- **TRY IT**:
All entries below must be output word for word, and the pictures left behind.

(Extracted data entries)
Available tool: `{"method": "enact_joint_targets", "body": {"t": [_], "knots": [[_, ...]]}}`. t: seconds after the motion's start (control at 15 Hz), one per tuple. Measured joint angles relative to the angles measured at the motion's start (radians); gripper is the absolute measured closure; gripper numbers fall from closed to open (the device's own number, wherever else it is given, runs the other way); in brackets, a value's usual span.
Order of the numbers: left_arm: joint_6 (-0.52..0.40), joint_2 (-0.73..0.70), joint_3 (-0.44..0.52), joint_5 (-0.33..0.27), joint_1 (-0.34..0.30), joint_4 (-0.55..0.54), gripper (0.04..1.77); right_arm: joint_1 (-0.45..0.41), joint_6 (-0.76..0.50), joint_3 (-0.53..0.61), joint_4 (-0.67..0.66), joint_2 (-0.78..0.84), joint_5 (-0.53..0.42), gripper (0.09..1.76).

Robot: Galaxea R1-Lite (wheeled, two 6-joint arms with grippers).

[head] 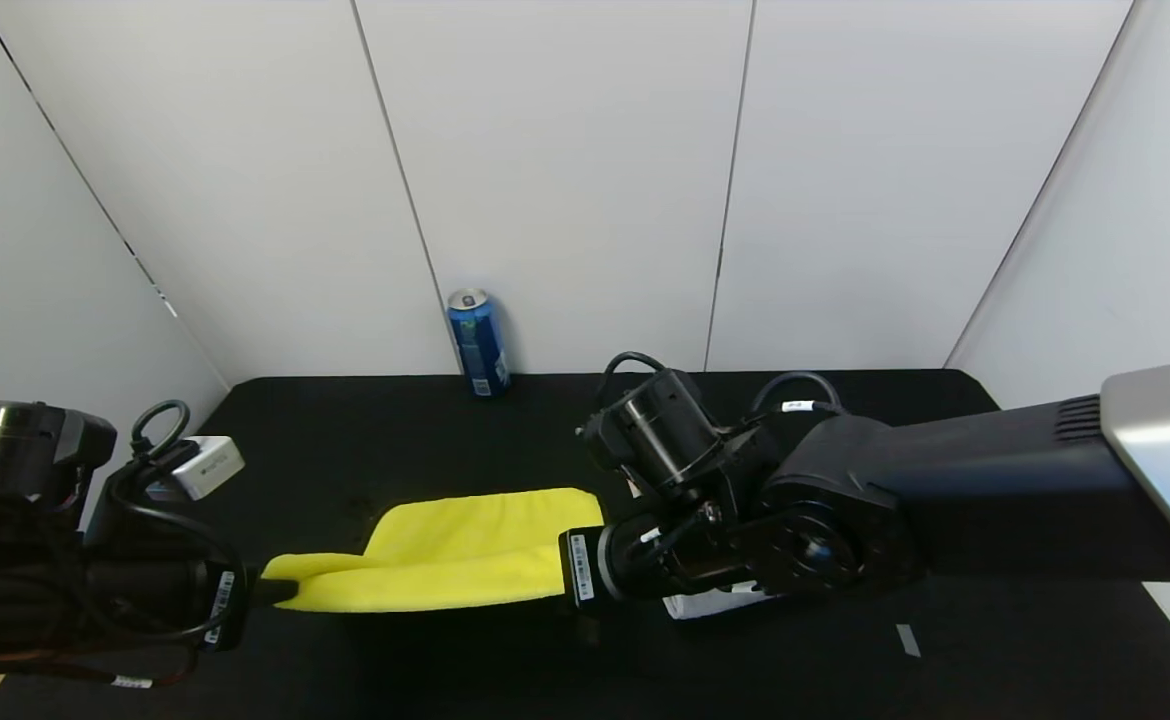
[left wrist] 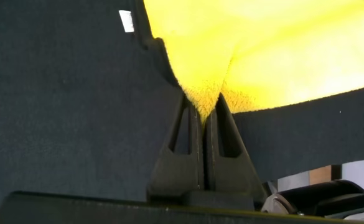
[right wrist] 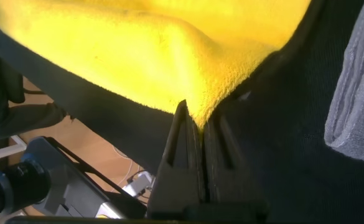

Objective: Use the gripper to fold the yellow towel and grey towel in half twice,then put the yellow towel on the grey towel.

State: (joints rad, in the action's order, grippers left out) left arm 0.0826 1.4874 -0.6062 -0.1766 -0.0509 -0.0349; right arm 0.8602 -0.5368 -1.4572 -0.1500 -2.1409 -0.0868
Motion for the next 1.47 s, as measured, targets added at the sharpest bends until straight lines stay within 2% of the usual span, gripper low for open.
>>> {"method": "enact_joint_targets", "body": {"t": [0.07,0.2,0.33,0.67,1.47], "knots": [[0.052,0.006,-0.074,-0.105,-0.023,-0.038,1.69,0.0,0.0,0.0,0.0,0.0,0.0,1.71],[0.051,0.0,-0.075,-0.106,-0.023,-0.034,1.69,0.0,-0.001,0.0,0.0,0.0,0.0,1.71],[0.051,0.0,-0.075,-0.106,-0.023,-0.034,1.69,-0.014,-0.003,-0.067,-0.047,0.004,0.0,1.71],[0.051,0.0,-0.074,-0.106,-0.023,-0.034,1.69,-0.014,-0.003,-0.068,-0.047,0.006,0.0,1.71],[0.065,0.128,-0.148,-0.103,-0.026,-0.018,1.69,-0.057,0.007,-0.167,-0.06,-0.067,-0.018,1.71]]}}
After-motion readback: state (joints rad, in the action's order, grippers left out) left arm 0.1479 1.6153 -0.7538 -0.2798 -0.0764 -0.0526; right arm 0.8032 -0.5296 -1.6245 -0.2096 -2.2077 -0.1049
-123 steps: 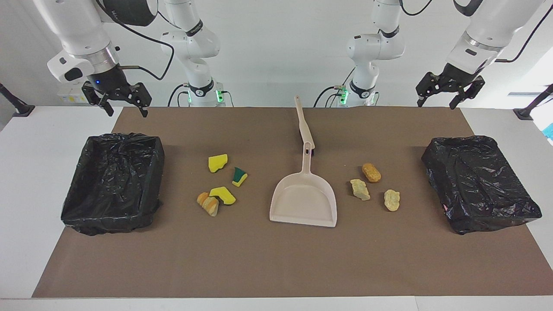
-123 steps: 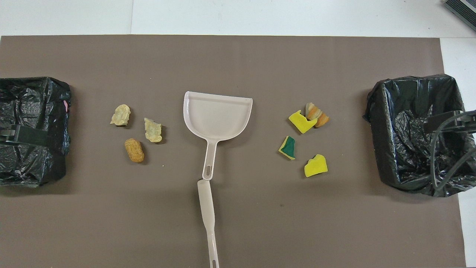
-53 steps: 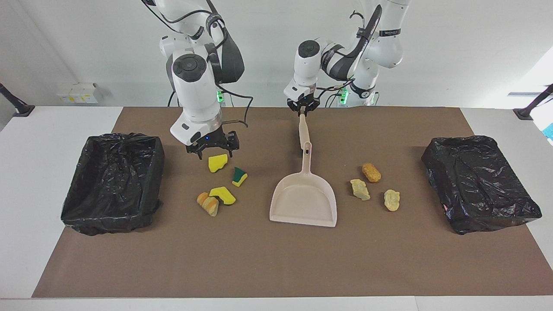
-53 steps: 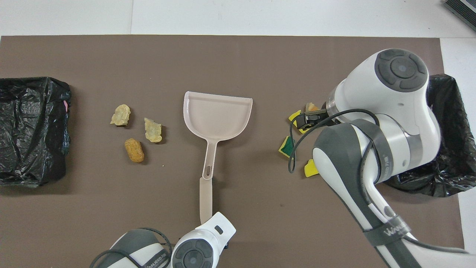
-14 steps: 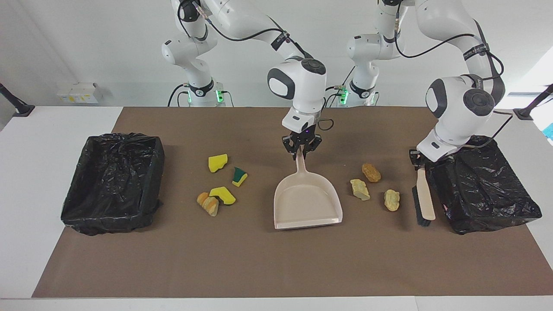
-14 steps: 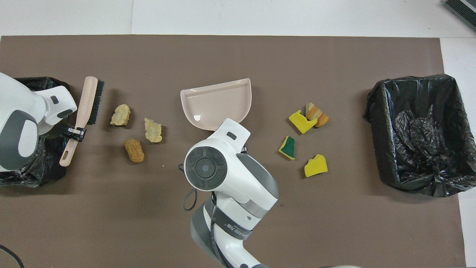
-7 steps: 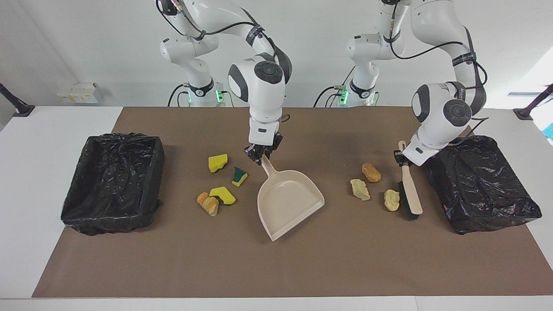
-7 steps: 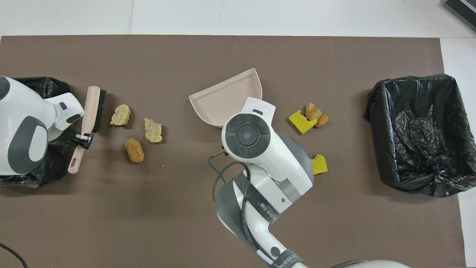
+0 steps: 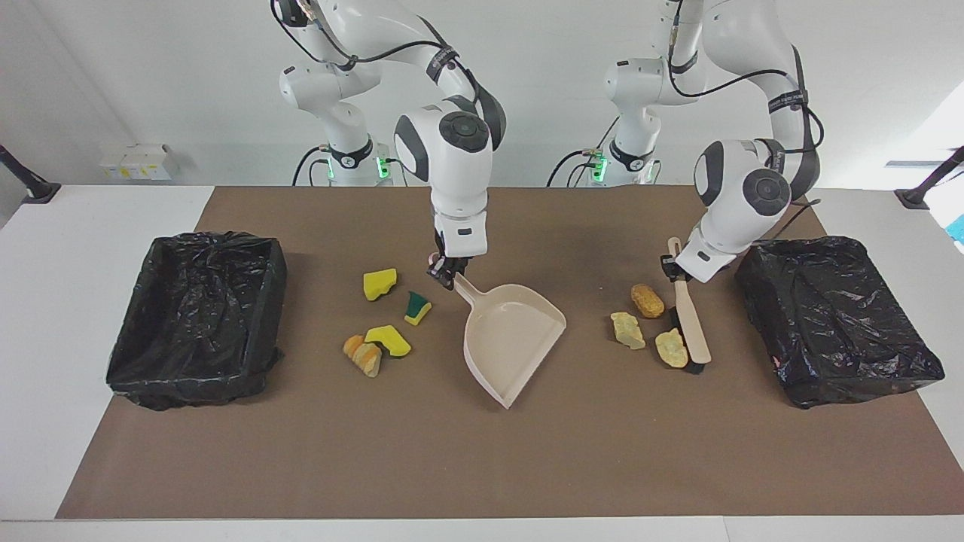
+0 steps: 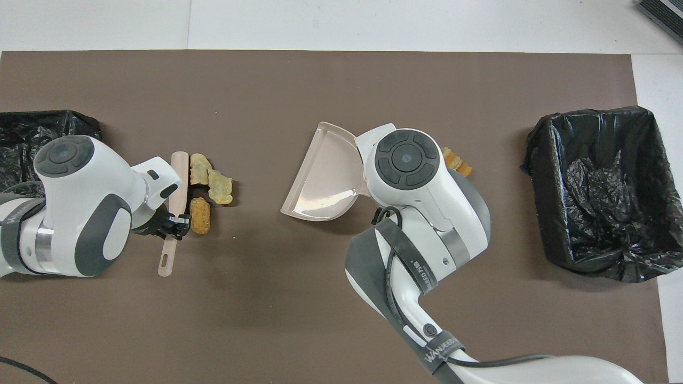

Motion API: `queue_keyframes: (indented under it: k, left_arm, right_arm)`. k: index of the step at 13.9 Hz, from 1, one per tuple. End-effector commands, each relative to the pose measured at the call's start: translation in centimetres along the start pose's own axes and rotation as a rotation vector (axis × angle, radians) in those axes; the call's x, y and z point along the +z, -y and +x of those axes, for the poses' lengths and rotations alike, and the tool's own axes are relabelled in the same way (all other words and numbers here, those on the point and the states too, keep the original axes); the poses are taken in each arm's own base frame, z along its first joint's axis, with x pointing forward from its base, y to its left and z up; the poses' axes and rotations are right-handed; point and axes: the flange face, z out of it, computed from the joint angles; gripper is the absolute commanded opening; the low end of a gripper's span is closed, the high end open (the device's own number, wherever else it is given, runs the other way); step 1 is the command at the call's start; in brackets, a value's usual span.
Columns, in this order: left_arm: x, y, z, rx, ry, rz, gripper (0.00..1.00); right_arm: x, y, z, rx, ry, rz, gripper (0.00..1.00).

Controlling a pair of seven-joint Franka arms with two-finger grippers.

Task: Sweep and dump trash in bin
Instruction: 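Bring the dustpan toward the bread crumbs with the right gripper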

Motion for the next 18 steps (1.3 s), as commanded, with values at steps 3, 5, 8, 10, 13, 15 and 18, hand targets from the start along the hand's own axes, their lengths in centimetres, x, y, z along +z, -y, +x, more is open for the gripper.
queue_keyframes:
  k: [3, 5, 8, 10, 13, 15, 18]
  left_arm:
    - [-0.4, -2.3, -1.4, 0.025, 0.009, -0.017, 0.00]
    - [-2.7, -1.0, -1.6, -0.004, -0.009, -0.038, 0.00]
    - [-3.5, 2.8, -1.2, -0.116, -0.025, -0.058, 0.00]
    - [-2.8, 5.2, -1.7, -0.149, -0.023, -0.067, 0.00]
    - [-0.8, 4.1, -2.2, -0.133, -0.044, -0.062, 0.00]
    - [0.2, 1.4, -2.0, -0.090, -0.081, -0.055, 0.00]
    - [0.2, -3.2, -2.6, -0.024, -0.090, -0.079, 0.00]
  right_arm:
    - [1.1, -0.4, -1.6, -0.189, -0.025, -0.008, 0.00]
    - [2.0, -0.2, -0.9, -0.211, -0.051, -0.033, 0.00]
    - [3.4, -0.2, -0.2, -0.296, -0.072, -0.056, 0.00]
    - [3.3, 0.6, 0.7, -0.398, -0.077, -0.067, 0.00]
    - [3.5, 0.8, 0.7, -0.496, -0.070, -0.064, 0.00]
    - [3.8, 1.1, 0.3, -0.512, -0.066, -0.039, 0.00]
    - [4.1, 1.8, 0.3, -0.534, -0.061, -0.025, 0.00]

- **EXPECTED ANSWER**:
Available tool: `{"method": "enact_joint_targets", "body": {"t": [_], "knots": [[_, ...]]}}`. t: seconds after the motion's start (control at 15 Hz), one per tuple. Measured joint angles relative to the angles measured at the motion's start (radians); gripper is the absolute measured closure; gripper numbers fall from closed to open (the device's own number, wherever else it is given, runs the other way); in brackets, a value's usual span.
Order of the numbers: left_arm: joint_6 (-0.52..0.40), joint_2 (-0.73..0.70), joint_3 (-0.44..0.52), joint_5 (-0.33..0.27), joint_1 (-0.34..0.30), joint_4 (-0.55..0.54), gripper (0.04..1.77); right_arm: joint_1 (-0.45..0.41), joint_6 (-0.76..0.50), joint_3 (-0.53..0.61), joint_4 (-0.67..0.66), joint_2 (-0.78..0.84), joint_5 (-0.53..0.42), gripper (0.09..1.76).

Robot: Galaxea R1-Lite (wheeled, two 6-joint arms with grippers).

[head] 
[left wrist] 
[right wrist] 

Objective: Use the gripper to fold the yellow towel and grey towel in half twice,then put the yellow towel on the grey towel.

State: (joints rad, in the action's order, grippers left out) left arm 0.0826 1.4874 -0.6062 -0.1766 -0.0509 -0.0349; right arm 0.8602 -0.5368 -1.4572 -0.1500 -2.1409 -0.0868
Motion for the next 1.47 s, as measured, targets added at the sharpest bends until straight lines stay within 2% of the usual span, gripper low for open.
>>> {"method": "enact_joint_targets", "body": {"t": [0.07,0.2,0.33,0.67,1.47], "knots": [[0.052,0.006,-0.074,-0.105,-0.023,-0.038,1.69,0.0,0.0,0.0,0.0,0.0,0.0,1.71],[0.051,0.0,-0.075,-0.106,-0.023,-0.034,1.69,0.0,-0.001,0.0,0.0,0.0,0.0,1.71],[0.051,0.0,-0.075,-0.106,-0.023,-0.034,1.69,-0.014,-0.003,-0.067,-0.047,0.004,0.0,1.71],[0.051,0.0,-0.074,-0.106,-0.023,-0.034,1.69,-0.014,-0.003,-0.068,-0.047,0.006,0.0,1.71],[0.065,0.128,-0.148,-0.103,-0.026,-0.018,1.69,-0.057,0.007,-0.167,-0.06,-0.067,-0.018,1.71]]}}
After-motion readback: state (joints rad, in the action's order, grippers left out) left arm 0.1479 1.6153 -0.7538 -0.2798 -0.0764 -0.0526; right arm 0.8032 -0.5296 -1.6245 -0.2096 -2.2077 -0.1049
-123 steps: 
-123 steps: 
-53 steps: 
-53 steps: 
-14 steps: 
-14 steps: 
-7 steps: 
-7 steps: 
+0 steps: 
+0 steps: 

Motion API: `queue_keyframes: (indented under it: k, left_arm, right_arm)`. k: index of the step at 13.9 Hz, from 1, one per tuple. End-effector commands, each relative to the pose measured at the call's start: translation in centimetres along the start pose's own axes and rotation as a rotation vector (axis × angle, radians) in those axes; the call's x, y and z point along the +z, -y and +x of those axes, for the poses' lengths and rotations alike, and the tool's own axes are relabelled in the same way (all other words and numbers here, those on the point and the states too, keep the original axes); the poses are taken in each arm's own base frame, z along its first joint's axis, with x pointing forward from its base, y to its left and z up; the poses' axes and rotations are right-handed; point and axes: the flange face, z out of it, computed from the joint angles; gripper is the absolute commanded opening; the low end of a gripper's span is closed, the high end open (the device's own number, wherever else it is given, runs the other way); step 1 is the command at the call's start; in brackets, a value's usual span.
Columns, in this order: left_arm: x, y, z, rx, ry, rz, gripper (0.00..1.00); right_arm: x, y, z, rx, ry, rz, gripper (0.00..1.00).

Controlling a pair of seven-joint Franka arms with two-finger grippers.

Task: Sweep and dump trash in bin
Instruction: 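Bring the dustpan toward the bread crumbs with the right gripper
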
Motion for the next 18 steps (1.3 s), as commanded, with values at steps 3, 5, 8, 10, 13, 15 and 18, hand targets from the start along the hand's own axes, their lengths in centimetres, x, y, z along +z, -y, +x, more is open for the gripper.
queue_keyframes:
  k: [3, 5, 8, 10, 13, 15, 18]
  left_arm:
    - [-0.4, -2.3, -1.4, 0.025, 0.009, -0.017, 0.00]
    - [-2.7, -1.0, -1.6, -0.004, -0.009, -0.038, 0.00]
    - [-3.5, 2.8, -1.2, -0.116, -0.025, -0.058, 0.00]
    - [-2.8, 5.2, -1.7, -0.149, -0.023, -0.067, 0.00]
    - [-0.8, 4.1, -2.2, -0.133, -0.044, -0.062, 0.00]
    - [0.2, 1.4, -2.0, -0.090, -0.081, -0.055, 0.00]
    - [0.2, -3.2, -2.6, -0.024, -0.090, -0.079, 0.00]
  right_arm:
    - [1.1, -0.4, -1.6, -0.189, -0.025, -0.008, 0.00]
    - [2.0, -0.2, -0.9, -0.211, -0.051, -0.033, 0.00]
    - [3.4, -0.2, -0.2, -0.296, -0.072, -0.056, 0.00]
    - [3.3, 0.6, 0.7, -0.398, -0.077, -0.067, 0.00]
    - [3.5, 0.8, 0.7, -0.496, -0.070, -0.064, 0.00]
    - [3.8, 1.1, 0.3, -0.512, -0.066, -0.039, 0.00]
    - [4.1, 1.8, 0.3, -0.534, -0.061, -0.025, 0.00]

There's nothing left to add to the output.